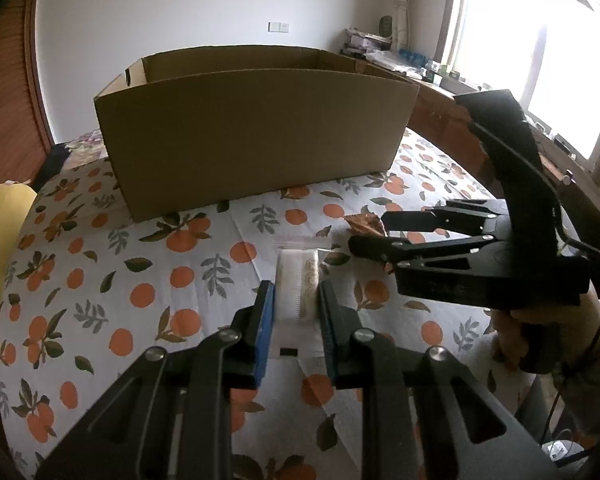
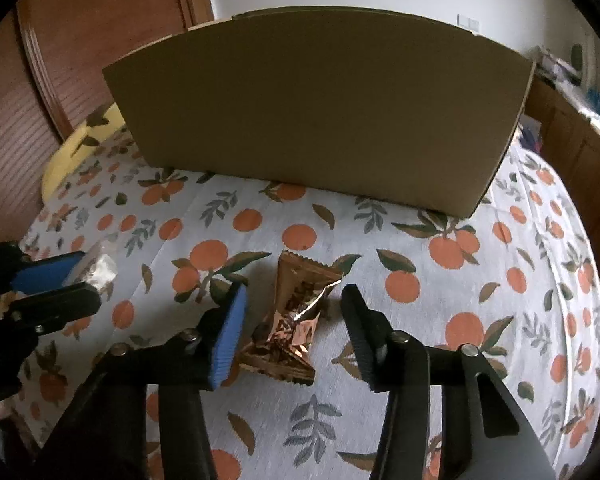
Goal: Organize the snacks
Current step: 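Close the left gripper on the white packet while the right grasps the brown-gold candy, then lift both held snacks and carry them over the cardboard box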
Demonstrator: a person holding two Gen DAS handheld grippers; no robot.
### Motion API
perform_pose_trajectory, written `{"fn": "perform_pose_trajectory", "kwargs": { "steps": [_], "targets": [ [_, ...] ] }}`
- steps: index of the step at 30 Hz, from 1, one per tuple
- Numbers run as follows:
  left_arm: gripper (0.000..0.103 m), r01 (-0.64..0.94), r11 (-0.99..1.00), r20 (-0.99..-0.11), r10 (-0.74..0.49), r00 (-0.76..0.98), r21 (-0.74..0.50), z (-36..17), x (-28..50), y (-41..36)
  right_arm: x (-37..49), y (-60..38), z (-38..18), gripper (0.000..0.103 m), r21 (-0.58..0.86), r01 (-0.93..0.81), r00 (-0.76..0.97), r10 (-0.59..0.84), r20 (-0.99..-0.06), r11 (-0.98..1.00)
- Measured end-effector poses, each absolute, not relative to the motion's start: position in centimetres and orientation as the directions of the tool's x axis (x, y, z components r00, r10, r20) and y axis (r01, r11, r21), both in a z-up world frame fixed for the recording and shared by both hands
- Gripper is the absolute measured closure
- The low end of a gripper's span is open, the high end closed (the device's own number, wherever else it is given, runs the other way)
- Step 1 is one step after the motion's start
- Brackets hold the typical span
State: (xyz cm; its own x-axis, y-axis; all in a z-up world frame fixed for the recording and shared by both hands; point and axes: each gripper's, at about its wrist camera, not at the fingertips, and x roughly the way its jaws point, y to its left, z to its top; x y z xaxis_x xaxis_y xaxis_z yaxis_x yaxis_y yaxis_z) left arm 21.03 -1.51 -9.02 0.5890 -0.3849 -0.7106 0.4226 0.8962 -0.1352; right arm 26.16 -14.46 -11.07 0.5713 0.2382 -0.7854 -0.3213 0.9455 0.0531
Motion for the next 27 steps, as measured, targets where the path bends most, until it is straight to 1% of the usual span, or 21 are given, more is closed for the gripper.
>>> {"fn": "perform_pose_trajectory", "kwargs": {
  "steps": [2,3,4,5,7,12,20,27],
  "targets": [
    [0.083,0.42,0.897,-0.711,-0.385,0.589,-0.138,-9.0,21.0,-1.4,26.3,-14.2,-11.1,0.062,0.038,-0.323,0.571,0.227,-0.789,0.946],
    [0.083,0.418,0.898,-0.71,-0.384,0.59,-0.138,-9.0,20.9,-1.4,26.3,-14.0,-11.2,0.067,0.01,-0.32,0.575,0.203,-0.792,0.947],
    [0.083,0.417,0.898,-0.71,-0.384,0.59,-0.139,-9.0,20.9,-1.4,26.1,-13.7,-11.3,0.069,-0.023,-0.322,0.584,0.18,-0.791,0.947],
    [0.083,0.416,0.899,-0.71,-0.384,0.59,-0.141,-9.0,20.9,-1.3,26.1,-13.6,-11.3,0.07,-0.03,-0.325,0.587,0.177,-0.79,0.945],
    [0.083,0.414,0.899,-0.708,-0.386,0.592,-0.144,-9.0,20.7,-1.3,25.9,-13.6,-11.3,0.078,-0.03,-0.33,0.584,0.179,-0.792,0.944],
    [0.083,0.414,0.9,-0.71,-0.382,0.592,-0.14,-9.0,20.4,-1.5,25.4,-14.0,-11.3,0.084,-0.025,-0.331,0.589,0.185,-0.787,0.943],
    [0.083,0.411,0.902,-0.697,-0.381,0.607,-0.135,-8.4,19.1,-1.6,23.6,-15.7,-10.9,0.084,0.049,-0.314,0.593,0.237,-0.769,0.948],
    [0.083,0.413,0.901,-0.672,-0.388,0.631,-0.133,-6.7,17.6,-1.5,21.3,-17.0,-8.4,0.084,0.073,-0.314,0.627,0.265,-0.733,0.947]
  ]
}}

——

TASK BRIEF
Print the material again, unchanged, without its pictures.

RESPONSE TO THIS TASK
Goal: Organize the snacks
Current step: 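Close the left gripper on the white packet while the right grasps the brown-gold candy, then lift both held snacks and carry them over the cardboard box
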Demonstrator: a person holding two Gen DAS handheld grippers; no robot.
### Motion API
perform_pose_trajectory, written `{"fn": "perform_pose_trajectory", "kwargs": { "steps": [_], "targets": [ [_, ...] ] }}`
- steps: index of the step at 30 Hz, from 1, one per tuple
- Numbers run as follows:
  left_arm: gripper (0.000..0.103 m), r01 (-0.64..0.94), r11 (-0.99..1.00), r20 (-0.99..-0.11), r10 (-0.74..0.49), r00 (-0.76..0.98), r21 (-0.74..0.50), z (-36..17), x (-28..50), y (-41..36)
  right_arm: x (-37..49), y (-60..38), z (-38..18), gripper (0.000..0.103 m), r21 (-0.58..0.86), r01 (-0.93..0.81), r00 (-0.76..0.97), r10 (-0.59..0.84), r20 (-0.99..-0.06), r11 (-0.98..1.00)
- Measured end-effector poses, each absolute, not relative to the motion's start: position in centimetres and orientation as the directions of the tool's x axis (x, y, z components r00, r10, r20) and y axis (r01, r11, r21), both in a z-up world frame fixed for the recording and shared by both hands
- Gripper is the absolute measured closure
- The low end of a gripper's span is open, the high end closed (the device's own number, wherever else it is given, runs the other way)
- Step 1 is one step after the motion's start
- Brackets hold the typical span
State: (xyz cm; its own x-axis, y-axis; all in a z-up world frame fixed for the recording and shared by both hands; point and axes: each gripper's, at about its wrist camera, not at the fingertips, and x roughly the way its jaws point, y to its left, z to its top; x y z xaxis_x xaxis_y xaxis_z yaxis_x yaxis_y yaxis_z) left arm 21.03 -1.51 -9.02 0.5890 -0.3849 -0.7106 0.4226 0.8962 -0.1352; right arm 26.16 -14.46 -11.07 0.5713 0.2382 -0.7854 -0.3213 0.9455 0.0531
Motion for the next 27 steps, as measured, targets where the path bends most, until it is straight to 1% of the usual span, or 21 are given, more is closed for the gripper.
>>> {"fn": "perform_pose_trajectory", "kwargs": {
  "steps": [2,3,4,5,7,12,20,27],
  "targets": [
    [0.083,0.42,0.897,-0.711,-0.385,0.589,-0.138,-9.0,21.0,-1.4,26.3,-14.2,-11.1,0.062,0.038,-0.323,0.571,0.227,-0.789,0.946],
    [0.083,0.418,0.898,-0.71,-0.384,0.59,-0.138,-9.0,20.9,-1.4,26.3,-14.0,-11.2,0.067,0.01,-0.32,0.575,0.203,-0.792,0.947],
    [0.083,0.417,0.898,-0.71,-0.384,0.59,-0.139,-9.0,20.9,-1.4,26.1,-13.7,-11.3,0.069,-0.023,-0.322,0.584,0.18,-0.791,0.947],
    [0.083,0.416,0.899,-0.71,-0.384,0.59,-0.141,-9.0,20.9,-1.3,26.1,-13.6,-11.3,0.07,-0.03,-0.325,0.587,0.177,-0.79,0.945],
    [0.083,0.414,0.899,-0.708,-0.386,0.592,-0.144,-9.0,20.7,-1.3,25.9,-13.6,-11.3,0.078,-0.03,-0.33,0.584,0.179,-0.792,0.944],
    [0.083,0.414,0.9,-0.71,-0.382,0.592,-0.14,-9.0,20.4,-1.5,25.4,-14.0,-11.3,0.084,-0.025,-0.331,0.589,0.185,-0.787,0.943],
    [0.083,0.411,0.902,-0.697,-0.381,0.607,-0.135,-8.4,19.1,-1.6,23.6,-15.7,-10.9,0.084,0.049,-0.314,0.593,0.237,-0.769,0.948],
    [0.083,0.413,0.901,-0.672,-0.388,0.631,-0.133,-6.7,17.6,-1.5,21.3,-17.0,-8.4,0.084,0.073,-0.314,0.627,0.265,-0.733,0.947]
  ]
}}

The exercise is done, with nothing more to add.